* **TASK BRIEF**
Among the lines below, output only those between the line holding "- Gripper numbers" and the line holding "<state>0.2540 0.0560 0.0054", inclusive, exactly as written and with no pictures.
*-*-*
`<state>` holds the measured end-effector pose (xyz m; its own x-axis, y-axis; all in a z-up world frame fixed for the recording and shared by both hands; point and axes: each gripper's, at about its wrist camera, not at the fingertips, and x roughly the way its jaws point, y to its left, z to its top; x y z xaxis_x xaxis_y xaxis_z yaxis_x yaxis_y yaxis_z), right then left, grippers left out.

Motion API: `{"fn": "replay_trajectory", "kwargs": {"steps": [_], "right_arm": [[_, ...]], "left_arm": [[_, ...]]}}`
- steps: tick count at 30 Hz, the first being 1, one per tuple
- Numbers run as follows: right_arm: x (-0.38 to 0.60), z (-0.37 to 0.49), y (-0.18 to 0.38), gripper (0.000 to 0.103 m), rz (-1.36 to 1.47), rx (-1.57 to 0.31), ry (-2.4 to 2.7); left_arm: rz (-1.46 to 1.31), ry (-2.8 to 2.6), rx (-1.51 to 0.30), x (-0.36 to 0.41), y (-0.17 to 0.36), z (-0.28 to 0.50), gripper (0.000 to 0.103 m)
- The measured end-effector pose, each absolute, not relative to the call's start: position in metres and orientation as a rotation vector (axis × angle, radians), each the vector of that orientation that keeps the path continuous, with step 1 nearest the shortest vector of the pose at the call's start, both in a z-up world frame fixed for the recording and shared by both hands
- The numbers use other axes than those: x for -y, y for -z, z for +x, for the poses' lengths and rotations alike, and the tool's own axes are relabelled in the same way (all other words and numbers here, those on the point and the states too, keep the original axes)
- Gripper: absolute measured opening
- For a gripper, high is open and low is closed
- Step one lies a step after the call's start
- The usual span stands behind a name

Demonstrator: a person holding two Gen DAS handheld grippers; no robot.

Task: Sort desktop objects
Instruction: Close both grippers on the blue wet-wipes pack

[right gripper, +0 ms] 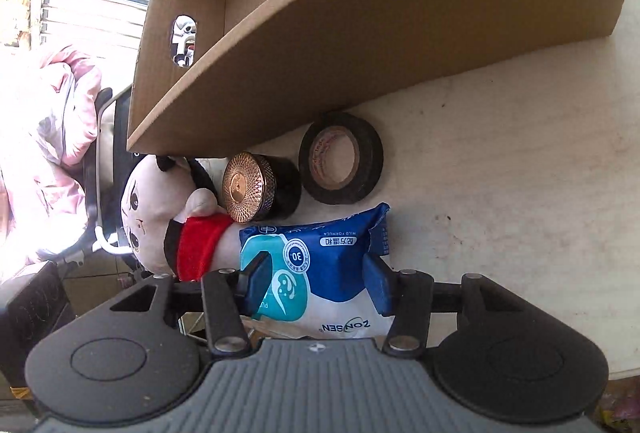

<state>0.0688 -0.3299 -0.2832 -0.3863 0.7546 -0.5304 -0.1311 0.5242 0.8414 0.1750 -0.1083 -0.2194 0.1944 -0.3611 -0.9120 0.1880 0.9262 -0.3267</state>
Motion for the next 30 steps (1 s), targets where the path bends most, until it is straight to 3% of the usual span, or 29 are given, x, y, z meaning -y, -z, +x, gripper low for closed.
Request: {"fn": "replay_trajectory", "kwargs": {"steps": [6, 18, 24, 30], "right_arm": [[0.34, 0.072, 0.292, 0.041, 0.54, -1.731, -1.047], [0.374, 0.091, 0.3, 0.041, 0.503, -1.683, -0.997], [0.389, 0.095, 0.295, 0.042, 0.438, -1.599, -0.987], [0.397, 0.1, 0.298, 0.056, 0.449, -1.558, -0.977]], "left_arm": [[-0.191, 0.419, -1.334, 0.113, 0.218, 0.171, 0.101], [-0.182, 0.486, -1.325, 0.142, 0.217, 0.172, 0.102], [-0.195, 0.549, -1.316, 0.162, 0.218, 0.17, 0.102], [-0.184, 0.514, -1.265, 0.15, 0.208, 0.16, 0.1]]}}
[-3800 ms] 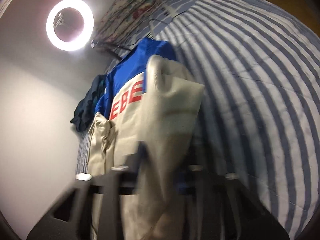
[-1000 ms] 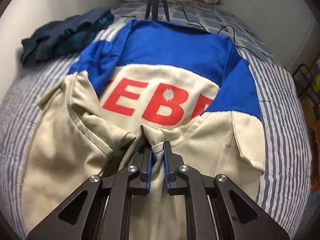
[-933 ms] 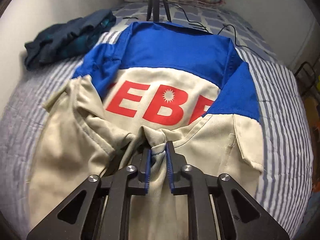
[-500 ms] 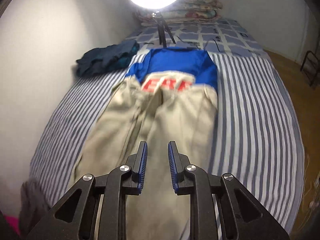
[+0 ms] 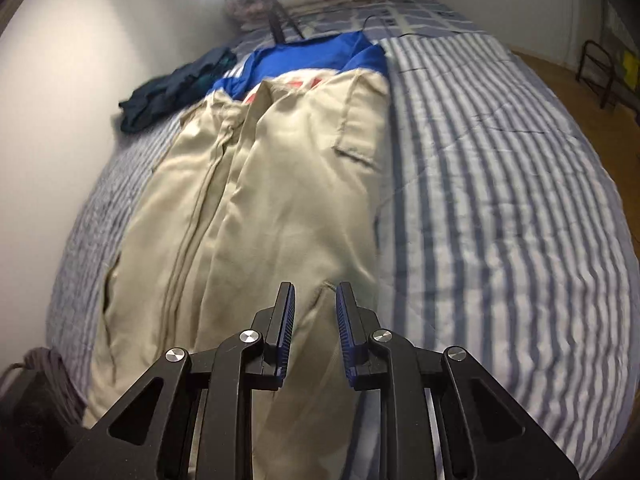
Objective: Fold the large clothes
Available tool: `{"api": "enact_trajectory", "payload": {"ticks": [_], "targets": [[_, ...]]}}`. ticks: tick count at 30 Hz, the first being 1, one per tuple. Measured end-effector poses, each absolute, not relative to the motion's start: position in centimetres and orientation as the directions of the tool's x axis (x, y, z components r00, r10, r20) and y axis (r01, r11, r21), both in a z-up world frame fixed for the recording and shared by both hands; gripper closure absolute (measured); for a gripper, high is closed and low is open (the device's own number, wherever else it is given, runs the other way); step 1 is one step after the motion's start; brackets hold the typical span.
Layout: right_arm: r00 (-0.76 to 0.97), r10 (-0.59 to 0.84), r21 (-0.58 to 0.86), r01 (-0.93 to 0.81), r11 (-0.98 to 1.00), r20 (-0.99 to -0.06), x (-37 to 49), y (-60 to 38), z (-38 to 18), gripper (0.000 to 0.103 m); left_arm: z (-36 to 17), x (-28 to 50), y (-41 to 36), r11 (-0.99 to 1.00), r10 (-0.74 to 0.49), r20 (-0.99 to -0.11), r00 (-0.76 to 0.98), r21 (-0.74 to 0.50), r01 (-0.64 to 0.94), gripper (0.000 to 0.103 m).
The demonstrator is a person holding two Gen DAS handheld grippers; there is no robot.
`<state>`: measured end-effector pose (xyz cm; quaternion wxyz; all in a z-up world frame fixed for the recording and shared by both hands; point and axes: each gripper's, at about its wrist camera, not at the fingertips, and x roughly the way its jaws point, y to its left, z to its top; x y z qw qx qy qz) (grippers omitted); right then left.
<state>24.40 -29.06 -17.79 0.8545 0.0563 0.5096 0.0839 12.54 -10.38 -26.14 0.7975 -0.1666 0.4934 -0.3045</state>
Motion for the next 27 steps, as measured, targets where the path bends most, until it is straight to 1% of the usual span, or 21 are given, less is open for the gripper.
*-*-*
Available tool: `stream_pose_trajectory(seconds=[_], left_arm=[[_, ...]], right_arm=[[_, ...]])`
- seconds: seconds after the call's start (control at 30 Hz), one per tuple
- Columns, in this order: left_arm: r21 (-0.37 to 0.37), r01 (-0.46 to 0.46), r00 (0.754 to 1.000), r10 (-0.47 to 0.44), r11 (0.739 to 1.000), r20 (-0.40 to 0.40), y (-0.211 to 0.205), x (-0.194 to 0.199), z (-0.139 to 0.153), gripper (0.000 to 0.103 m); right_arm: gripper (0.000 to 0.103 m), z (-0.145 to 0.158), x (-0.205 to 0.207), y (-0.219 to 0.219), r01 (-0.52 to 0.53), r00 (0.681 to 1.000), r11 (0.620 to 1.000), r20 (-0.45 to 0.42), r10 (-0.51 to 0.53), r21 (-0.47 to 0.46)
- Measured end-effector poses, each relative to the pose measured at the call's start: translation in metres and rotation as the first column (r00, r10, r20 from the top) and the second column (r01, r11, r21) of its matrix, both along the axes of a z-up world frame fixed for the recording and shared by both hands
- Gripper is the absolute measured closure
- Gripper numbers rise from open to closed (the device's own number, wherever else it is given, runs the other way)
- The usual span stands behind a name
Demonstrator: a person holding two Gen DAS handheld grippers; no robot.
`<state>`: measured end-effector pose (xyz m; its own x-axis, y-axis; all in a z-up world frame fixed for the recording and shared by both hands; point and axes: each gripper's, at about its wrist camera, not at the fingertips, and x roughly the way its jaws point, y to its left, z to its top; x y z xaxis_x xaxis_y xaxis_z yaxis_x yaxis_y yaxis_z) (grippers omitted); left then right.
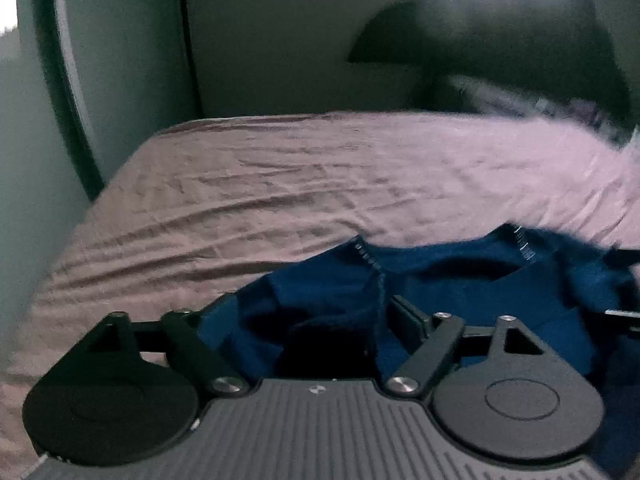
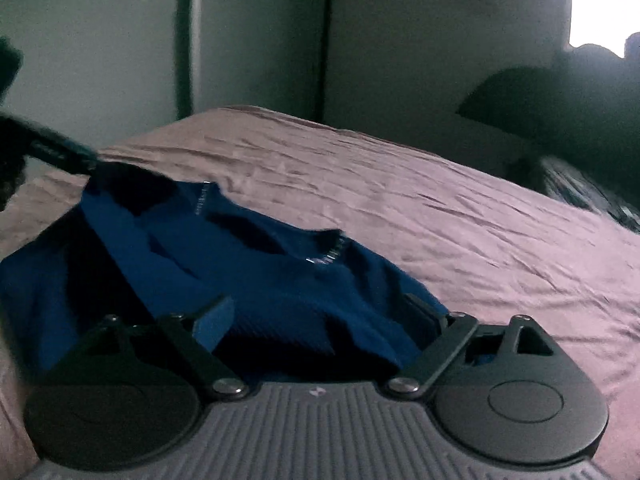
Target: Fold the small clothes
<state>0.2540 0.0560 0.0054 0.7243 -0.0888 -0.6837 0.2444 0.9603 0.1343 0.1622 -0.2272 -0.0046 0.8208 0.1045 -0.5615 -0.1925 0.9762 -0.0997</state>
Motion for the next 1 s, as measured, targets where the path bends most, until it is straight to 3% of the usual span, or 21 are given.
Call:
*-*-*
* **TASK RESULT**
- Gripper numbers rise from open to closed (the device's own number, wherever else it is given, runs the other way)
- The usual span stands behind a name
Demonstrator: a person holding two Gen DAS handheld grippers; no robot.
`<state>`: measured end-effector pose (xyz m; its own x-axis, y-axis; all in a z-up world frame fixed for the recording and shared by both hands; point and axes: each gripper's, at about its wrist camera, not at the fingertips, and x roughly the way its jaws point, y to its left, z to its top; x y z xaxis_x xaxis_y xaxis_z yaxis_x yaxis_y yaxis_z) (grippers omitted); left then right.
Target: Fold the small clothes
<state>0.2540 0.0560 0.0054 0.7243 -0.0888 -0.6837 0.2444 0.9603 0.1343 0.1622 -0.2272 -0.0046 0.8208 0.1045 -0.5615 -0.1925 0.9762 -0.0997</state>

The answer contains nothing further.